- WHAT IS EXPECTED -
Tell how many lines in the listing below contain the word "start", giving the number alone.
_ _ _
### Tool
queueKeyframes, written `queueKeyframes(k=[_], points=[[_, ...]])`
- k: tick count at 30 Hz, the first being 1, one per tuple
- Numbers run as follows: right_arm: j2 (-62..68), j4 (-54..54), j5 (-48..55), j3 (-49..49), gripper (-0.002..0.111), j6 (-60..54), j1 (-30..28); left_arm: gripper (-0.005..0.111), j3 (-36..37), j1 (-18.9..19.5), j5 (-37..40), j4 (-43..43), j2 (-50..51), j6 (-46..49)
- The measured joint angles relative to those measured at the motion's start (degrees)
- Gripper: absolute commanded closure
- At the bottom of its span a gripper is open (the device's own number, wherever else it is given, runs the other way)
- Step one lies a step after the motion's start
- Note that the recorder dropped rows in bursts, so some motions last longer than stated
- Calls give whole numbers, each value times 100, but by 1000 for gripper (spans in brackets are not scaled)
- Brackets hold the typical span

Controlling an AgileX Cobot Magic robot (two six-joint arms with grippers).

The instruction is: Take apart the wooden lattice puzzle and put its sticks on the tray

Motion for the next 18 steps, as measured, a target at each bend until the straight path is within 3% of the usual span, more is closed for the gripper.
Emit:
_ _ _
- RESULT FOR THIS TASK -
2